Abstract

Women resident in six counties of Washington and Utah for whom diagnoses of epithelial ovarian cancer were made during 1975-1979 were interviewed concerning their menstrual, reproductive and medical histories. For comparison, interviews were also obtained from a random sample of women living in the same countries. Logistic regression methods were used, and histories of childbearing, miscarriages, lactation, and (in Washington) usage of oral contraceptives were found to be associated with decreased risk of ovarian cancer; the estimated relative risks were, respectively, 0.88 per pregnancy (i.e., 0.88(2) for two pregnancies, etc.) (p = 0.016), 0.82 per miscarriage (p = 0.049), 0.79 per year of lactation (p = 0.034), and 0.89 per year of oral contraception (p = 0.009).
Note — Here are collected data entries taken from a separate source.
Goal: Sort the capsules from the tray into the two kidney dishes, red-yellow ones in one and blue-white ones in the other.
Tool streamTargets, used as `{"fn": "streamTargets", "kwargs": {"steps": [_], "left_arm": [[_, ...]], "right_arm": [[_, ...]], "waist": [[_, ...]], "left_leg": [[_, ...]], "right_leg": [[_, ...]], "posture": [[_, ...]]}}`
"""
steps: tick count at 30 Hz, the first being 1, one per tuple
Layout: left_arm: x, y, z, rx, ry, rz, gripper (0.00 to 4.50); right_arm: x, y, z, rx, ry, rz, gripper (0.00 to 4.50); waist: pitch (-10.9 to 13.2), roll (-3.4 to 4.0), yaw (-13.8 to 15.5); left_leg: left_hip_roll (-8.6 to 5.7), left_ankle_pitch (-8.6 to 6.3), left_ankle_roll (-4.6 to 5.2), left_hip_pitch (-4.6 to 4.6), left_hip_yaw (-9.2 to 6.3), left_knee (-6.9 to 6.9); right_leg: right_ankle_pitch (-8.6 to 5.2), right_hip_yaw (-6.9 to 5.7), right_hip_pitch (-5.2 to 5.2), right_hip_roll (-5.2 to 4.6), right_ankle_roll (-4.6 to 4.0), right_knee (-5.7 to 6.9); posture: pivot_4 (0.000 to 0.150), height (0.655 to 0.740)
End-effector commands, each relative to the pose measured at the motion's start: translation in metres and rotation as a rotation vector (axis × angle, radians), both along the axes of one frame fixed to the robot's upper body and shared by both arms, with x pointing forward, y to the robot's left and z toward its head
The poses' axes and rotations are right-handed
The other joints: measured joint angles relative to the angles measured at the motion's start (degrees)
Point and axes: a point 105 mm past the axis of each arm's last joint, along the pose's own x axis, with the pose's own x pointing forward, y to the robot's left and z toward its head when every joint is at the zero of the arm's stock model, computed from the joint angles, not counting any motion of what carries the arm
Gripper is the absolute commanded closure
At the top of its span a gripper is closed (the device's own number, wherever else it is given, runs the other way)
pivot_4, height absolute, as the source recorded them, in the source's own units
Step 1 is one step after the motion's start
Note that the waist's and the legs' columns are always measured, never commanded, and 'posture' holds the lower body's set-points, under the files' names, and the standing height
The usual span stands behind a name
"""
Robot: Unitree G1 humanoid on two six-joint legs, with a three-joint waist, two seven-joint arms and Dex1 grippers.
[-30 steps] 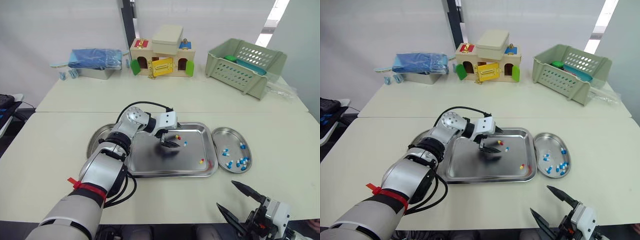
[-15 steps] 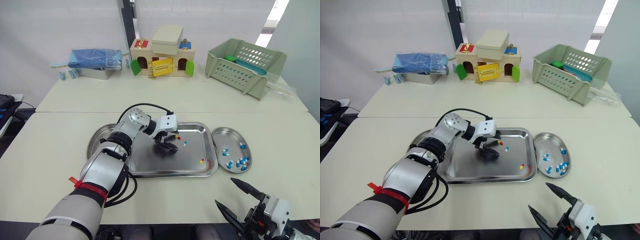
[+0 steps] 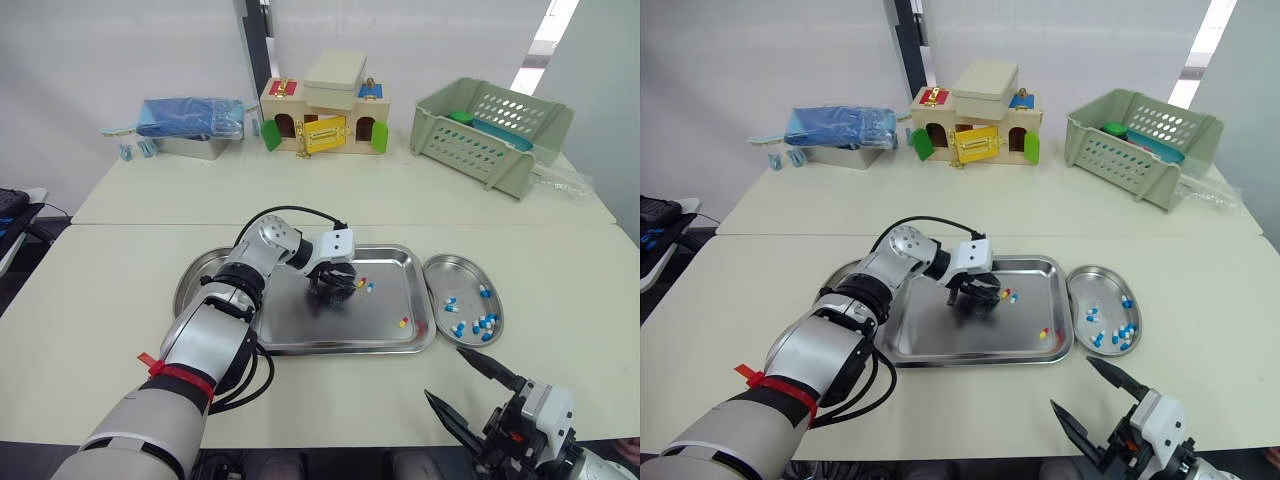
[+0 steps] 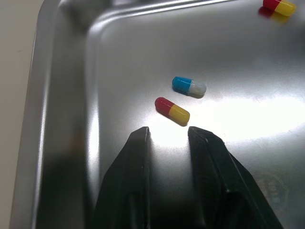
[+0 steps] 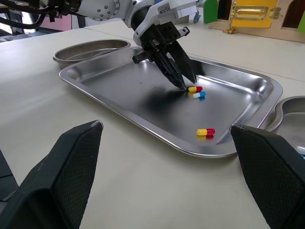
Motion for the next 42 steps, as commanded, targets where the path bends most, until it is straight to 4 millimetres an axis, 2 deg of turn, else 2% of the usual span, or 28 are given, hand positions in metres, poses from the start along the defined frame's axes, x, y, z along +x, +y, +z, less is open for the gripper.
{"fn": "streamTargets", "kwargs": {"steps": [1, 7, 10, 13, 18, 28, 33, 37, 42], "left_arm": [[0.002, 0.001, 0.002, 0.02, -0.016, 0.004, 3.22], [0.005, 0.0, 0.017, -0.057, 0.017, 0.038, 3.22], [0.003, 0.005, 0.019, -0.071, 0.039, 0.048, 2.38], [0.004, 0.001, 0.027, -0.166, 0.037, 0.088, 1.4], [-0.003, 0.003, 0.039, -0.334, 0.066, 0.225, 1.4], [-0.026, 0.0, 0.024, -0.439, 0.019, 0.559, 1.4], [-0.03, -0.002, 0.02, -0.448, 0.02, 0.635, 1.4], [-0.024, -0.003, 0.017, -0.449, 0.0, 0.707, 1.4], [-0.028, -0.013, 0.008, -0.429, 0.017, 0.681, 1.4]], "right_arm": [[-0.002, 0.001, 0.006, -0.01, -0.027, 0.011, 0.0], [-0.002, -0.005, 0.0, -0.017, -0.022, 0.005, 0.0], [-0.004, -0.006, -0.003, -0.018, -0.019, 0.004, 0.0], [-0.005, -0.006, -0.005, -0.015, -0.02, 0.004, 0.0], [-0.007, -0.007, -0.011, -0.011, -0.019, -0.006, 0.0], [-0.012, -0.012, -0.021, -0.013, -0.009, -0.01, 0.0], [-0.012, -0.012, -0.021, -0.013, -0.007, -0.005, 0.0], [-0.009, -0.009, -0.02, -0.01, -0.01, -0.001, 0.0], [-0.008, -0.006, -0.019, -0.005, -0.012, 0.001, 0.0]], "waist": [[0.0, 0.0, 0.0], [0.0, 0.0, -0.01], [0.0, 0.0, -0.02], [0.0, 0.0, -0.01], [-0.01, 0.01, -0.15], [-0.02, 0.04, 0.18], [-0.03, 0.05, 0.14], [-0.04, 0.06, 0.19], [-0.04, 0.07, 0.19]], "left_leg": [[0.0, 0.0, 0.0, 0.0, 0.0, 0.0], [0.0, 0.0, 0.0, -0.01, 0.0, 0.01], [0.0, 0.0, 0.0, -0.03, 0.0, 0.0], [0.0, 0.0, 0.0, -0.03, 0.0, 0.0], [0.02, 0.0, -0.01, -0.02, -0.03, 0.0], [0.01, 0.01, -0.02, -0.02, -0.05, 0.05], [0.01, 0.01, -0.02, -0.01, -0.05, 0.06], [0.01, 0.02, -0.03, -0.01, -0.05, 0.06], [0.0, 0.01, -0.03, -0.01, -0.04, 0.06]], "right_leg": [[0.0, 0.0, 0.0, 0.0, 0.0, 0.0], [0.0, 0.0, -0.01, 0.0, 0.0, 0.01], [0.0, 0.0, -0.03, 0.0, 0.0, 0.01], [0.0, 0.0, -0.02, 0.0, 0.0, 0.01], [0.0, 0.02, -0.03, -0.01, 0.0, 0.03], [0.0, 0.02, 0.01, -0.05, 0.0, 0.03], [0.0, 0.02, 0.02, -0.05, 0.0, 0.04], [0.0, 0.02, 0.03, -0.05, -0.01, 0.04], [0.0, 0.02, 0.02, -0.05, 0.0, 0.04]], "posture": [[0.15, 0.74], [0.15, 0.74], [0.15, 0.74], [0.15, 0.74], [0.15, 0.74], [0.15, 0.74], [0.15, 0.74], [0.15, 0.74], [0.15, 0.74]]}}
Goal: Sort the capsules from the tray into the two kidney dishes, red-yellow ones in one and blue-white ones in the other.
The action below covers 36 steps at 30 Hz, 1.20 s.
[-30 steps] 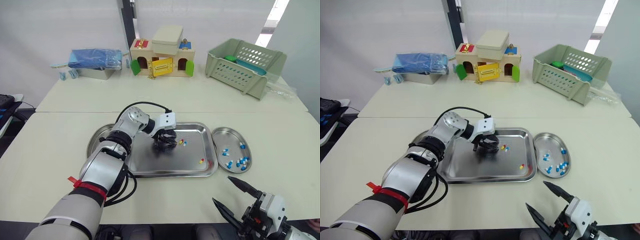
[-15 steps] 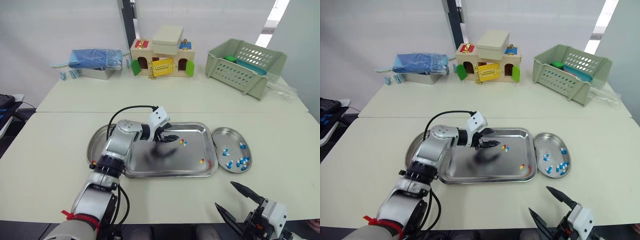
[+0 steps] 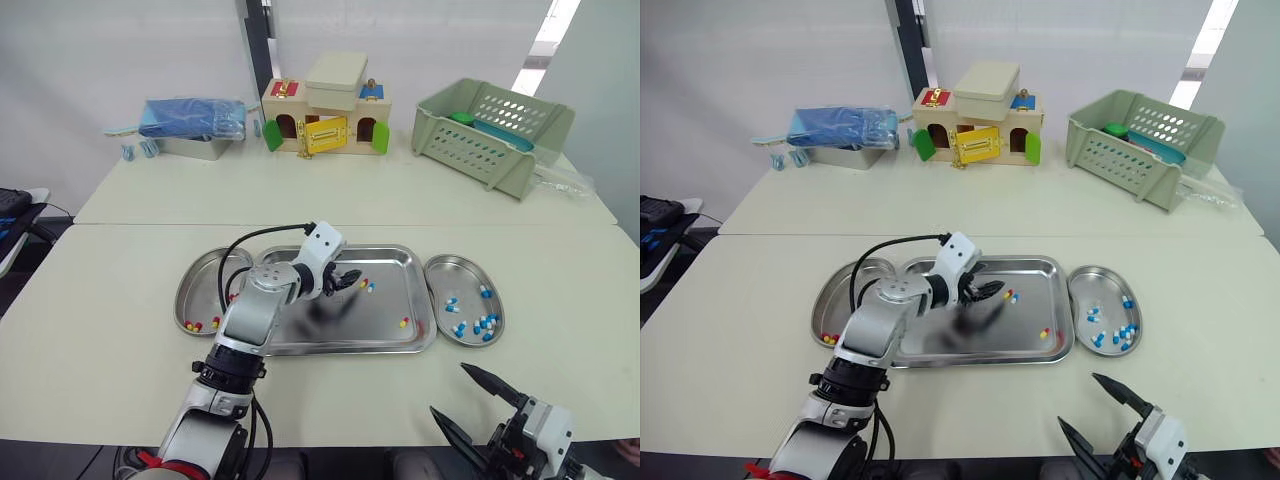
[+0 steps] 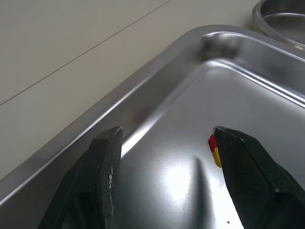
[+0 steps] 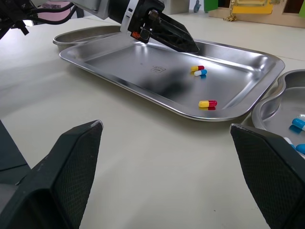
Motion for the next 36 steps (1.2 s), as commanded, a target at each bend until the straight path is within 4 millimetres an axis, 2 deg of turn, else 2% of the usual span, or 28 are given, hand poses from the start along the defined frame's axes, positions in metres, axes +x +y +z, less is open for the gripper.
{"fn": "streamTargets", "kwargs": {"steps": [1, 14, 31, 33, 36], "left_arm": [[-0.003, -0.01, 0.005, -0.007, -0.026, -0.036, 1.4], [0.003, -0.013, -0.007, 0.039, -0.014, -0.032, 1.4], [0.005, -0.018, -0.008, 0.033, -0.02, -0.057, 1.4], [0.005, -0.018, -0.009, 0.035, -0.017, -0.054, 1.79], [0.006, -0.017, -0.011, 0.043, -0.011, -0.047, 2.62]], "right_arm": [[0.0, 0.004, 0.008, -0.001, -0.031, 0.011, 0.0], [0.001, 0.007, 0.013, 0.003, -0.031, 0.006, 0.0], [0.005, 0.011, 0.015, 0.001, -0.039, 0.002, 0.0], [0.005, 0.011, 0.015, 0.001, -0.039, 0.001, 0.0], [0.005, 0.011, 0.016, 0.0, -0.038, -0.001, 0.0]], "waist": [[0.0, 0.0, 0.0], [-0.01, 0.01, 0.02], [-0.01, 0.01, 0.01], [-0.01, 0.01, 0.01], [-0.01, 0.01, 0.01]], "left_leg": [[-0.01, 0.0, 0.0, 0.0, 0.01, 0.0], [-0.01, 0.0, 0.0, 0.0, 0.0, 0.0], [-0.01, 0.0, 0.0, 0.0, 0.01, 0.0], [-0.01, 0.0, 0.0, 0.0, 0.0, 0.0], [-0.01, 0.0, 0.0, 0.0, 0.0, 0.0]], "right_leg": [[0.0, 0.0, 0.0, -0.01, 0.0, 0.0], [0.0, 0.0, 0.0, -0.01, 0.0, -0.01], [0.0, 0.0, 0.0, -0.01, 0.0, -0.01], [0.0, 0.0, 0.0, -0.01, 0.0, -0.01], [0.0, 0.0, 0.0, -0.01, 0.0, -0.01]], "posture": [[0.15, 0.74], [0.15, 0.74], [0.15, 0.74], [0.15, 0.74], [0.15, 0.74]]}}
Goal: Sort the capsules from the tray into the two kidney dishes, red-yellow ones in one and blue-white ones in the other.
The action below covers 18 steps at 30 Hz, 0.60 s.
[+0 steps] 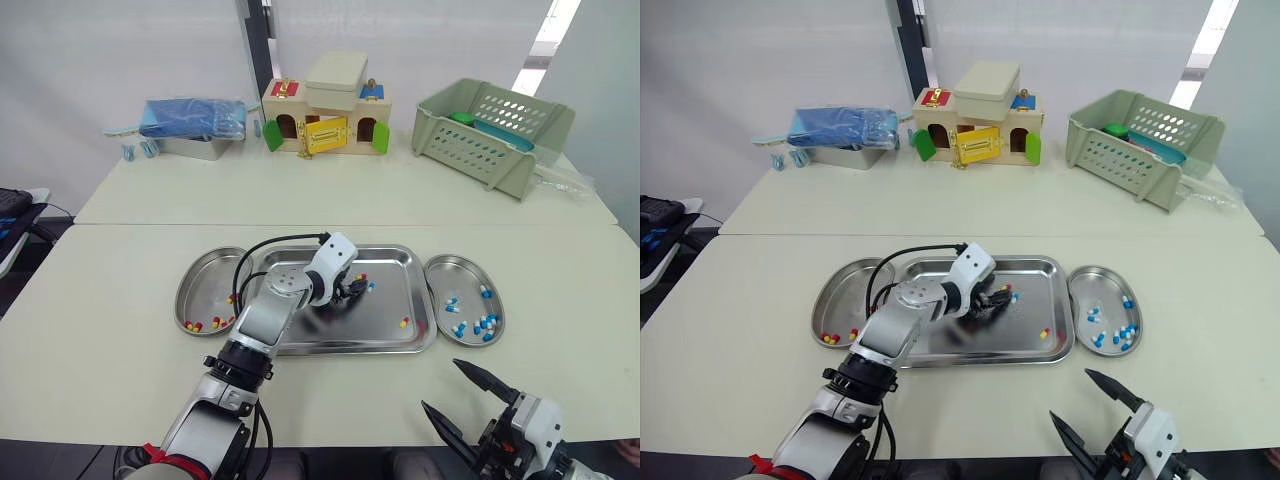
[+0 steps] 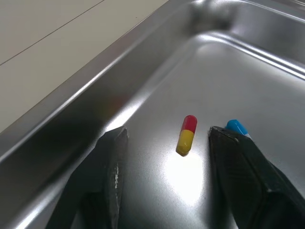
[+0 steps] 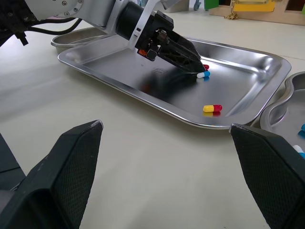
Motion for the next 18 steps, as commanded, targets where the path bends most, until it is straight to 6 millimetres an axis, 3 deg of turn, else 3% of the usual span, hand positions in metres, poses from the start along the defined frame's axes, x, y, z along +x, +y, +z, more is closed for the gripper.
{"fn": "streamTargets", "kwargs": {"steps": [1, 6, 18], "left_arm": [[0.002, -0.005, 0.005, 0.006, -0.022, -0.015, 2.92], [0.0, -0.004, 0.002, 0.014, -0.022, -0.02, 4.48], [-0.003, 0.003, 0.013, -0.011, -0.037, -0.033, 4.48]], "right_arm": [[0.0, 0.004, 0.01, 0.006, -0.039, 0.012, 0.0], [0.0, 0.004, 0.01, 0.004, -0.038, 0.01, 0.0], [0.001, 0.004, 0.012, 0.01, -0.045, 0.024, 0.0]], "waist": [[0.0, 0.0, 0.0], [0.0, 0.0, -0.01], [-0.01, 0.01, -0.08]], "left_leg": [[0.0, 0.0, 0.0, 0.0, 0.0, 0.0], [0.0, 0.0, 0.0, 0.01, 0.0, 0.0], [0.0, 0.0, 0.0, 0.0, 0.0, 0.0]], "right_leg": [[0.0, 0.0, 0.0, 0.0, 0.0, 0.0], [0.0, 0.0, 0.0, 0.0, 0.0, 0.0], [0.0, 0.0, 0.0, 0.0, 0.0, 0.0]], "posture": [[0.15, 0.74], [0.15, 0.74], [0.15, 0.74]]}}
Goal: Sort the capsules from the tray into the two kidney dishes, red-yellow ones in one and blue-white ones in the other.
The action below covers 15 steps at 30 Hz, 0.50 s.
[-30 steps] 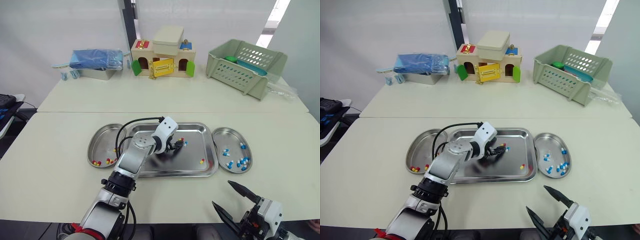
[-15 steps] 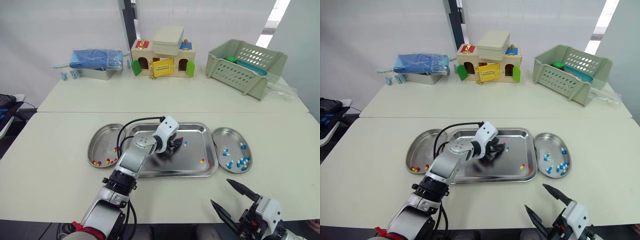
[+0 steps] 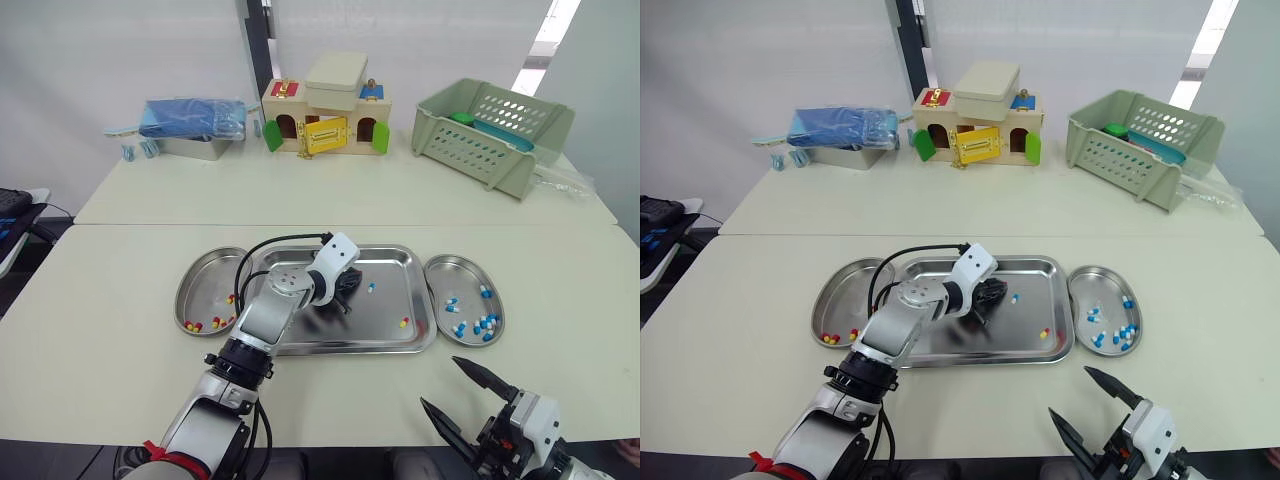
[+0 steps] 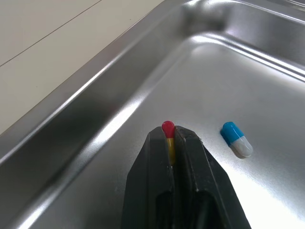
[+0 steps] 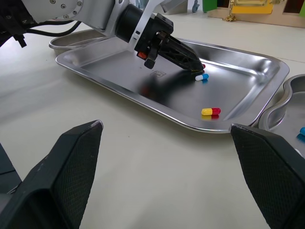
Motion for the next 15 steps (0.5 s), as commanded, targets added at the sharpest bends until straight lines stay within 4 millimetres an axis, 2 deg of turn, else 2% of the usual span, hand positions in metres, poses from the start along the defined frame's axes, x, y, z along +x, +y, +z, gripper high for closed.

In addition, it was observed that the magnitudes of the diminished risks from these exposures substantially exceeded those which would have been expected solely on the basis of their inhibition of ovulation (X2(5) = 21.5, p = 0.0006). On the other hand, the lack of association found between the occurrence of ovarian cancer and either total dose or total time of exposure to noncontraceptive estrogens, or with a history of usage of thyroid medications, suggests that periods of reduced pituitary gonadotrophin secretion fail to reduce risk of ovarian cancer. Thus, although pregnancy, lactation and oral contraception appear to offer some protection against the development of epithelial ovarian cancer, the reasons remain obscure.